◆ **Task goal**
What you return must be an exact copy of the lines in the listing below between the line holding "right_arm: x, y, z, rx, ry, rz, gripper" and the line holding "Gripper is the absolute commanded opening", inclusive, and nothing more.

↓↓↓

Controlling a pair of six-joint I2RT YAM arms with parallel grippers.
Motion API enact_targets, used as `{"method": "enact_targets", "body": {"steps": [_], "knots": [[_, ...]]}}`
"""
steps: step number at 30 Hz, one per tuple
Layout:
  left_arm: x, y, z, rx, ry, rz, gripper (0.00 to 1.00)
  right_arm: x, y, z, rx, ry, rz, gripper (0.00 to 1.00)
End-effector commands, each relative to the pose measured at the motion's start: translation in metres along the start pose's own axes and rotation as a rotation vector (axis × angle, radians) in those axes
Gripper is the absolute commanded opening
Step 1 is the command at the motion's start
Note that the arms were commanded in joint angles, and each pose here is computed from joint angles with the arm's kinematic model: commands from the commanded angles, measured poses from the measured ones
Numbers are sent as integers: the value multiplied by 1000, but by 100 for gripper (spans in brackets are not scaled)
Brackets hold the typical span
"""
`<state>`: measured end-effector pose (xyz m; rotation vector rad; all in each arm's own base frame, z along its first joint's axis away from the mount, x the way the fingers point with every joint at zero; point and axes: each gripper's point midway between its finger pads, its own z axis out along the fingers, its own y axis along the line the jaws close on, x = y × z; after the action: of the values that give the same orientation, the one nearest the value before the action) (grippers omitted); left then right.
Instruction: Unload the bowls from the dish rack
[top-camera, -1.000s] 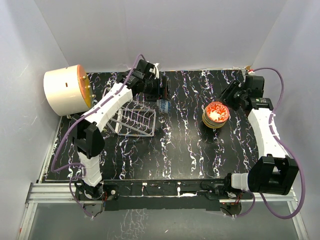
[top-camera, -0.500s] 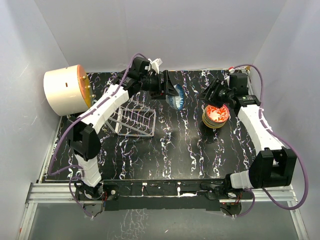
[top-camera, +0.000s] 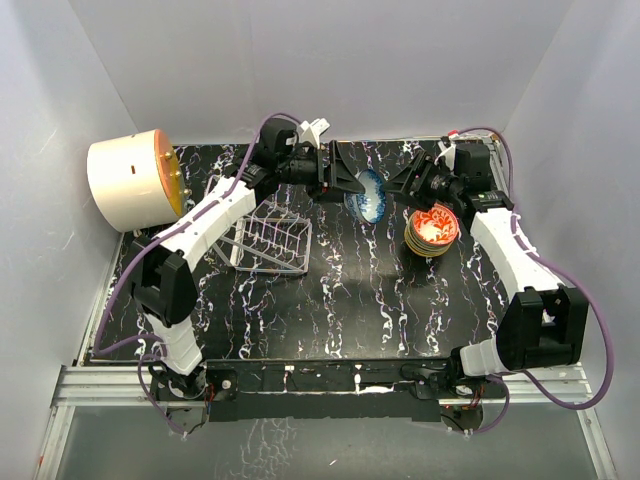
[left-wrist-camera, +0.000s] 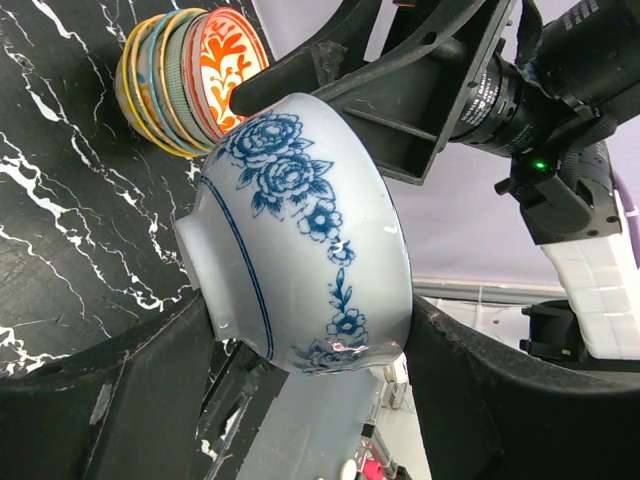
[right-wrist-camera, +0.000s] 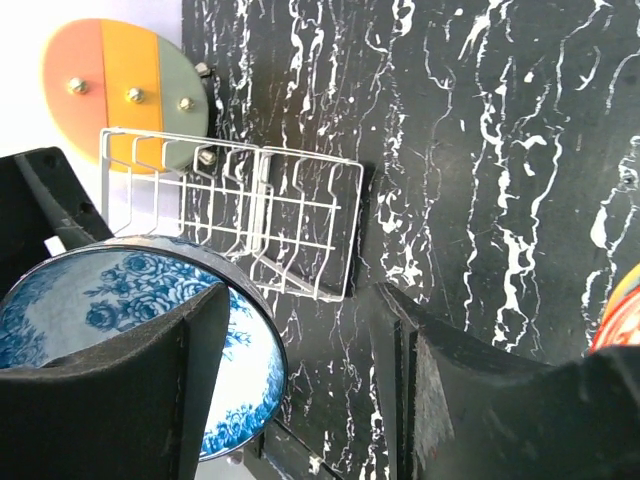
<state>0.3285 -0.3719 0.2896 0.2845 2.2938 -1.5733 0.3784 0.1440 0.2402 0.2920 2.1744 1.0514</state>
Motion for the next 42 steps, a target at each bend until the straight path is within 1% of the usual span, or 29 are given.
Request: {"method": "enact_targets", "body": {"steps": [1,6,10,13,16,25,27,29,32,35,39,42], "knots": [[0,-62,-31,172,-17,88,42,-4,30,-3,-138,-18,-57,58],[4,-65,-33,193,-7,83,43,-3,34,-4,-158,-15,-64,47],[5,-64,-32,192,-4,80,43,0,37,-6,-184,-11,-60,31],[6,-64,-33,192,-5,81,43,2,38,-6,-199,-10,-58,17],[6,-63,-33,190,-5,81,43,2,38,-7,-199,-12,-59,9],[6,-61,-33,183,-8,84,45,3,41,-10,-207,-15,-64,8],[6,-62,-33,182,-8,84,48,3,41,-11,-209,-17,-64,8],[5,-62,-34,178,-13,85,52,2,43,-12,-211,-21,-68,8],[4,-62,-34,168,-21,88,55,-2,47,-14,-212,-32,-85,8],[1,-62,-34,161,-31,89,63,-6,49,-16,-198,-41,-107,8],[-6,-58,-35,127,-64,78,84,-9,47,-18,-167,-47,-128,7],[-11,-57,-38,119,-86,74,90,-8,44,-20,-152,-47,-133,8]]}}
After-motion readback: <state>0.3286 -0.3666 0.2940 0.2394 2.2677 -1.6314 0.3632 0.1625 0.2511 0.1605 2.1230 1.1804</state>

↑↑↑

◆ **Task solution**
  right_arm: x, y, z, rx, ry, rz, gripper (0.00 to 1.00)
End-effector commands, each relative to the pose measured at the motion's start: translation in metres along the start pose's own axes and rotation as a rotation vector (axis × angle, radians) in those axes
Gripper is the absolute commanded opening

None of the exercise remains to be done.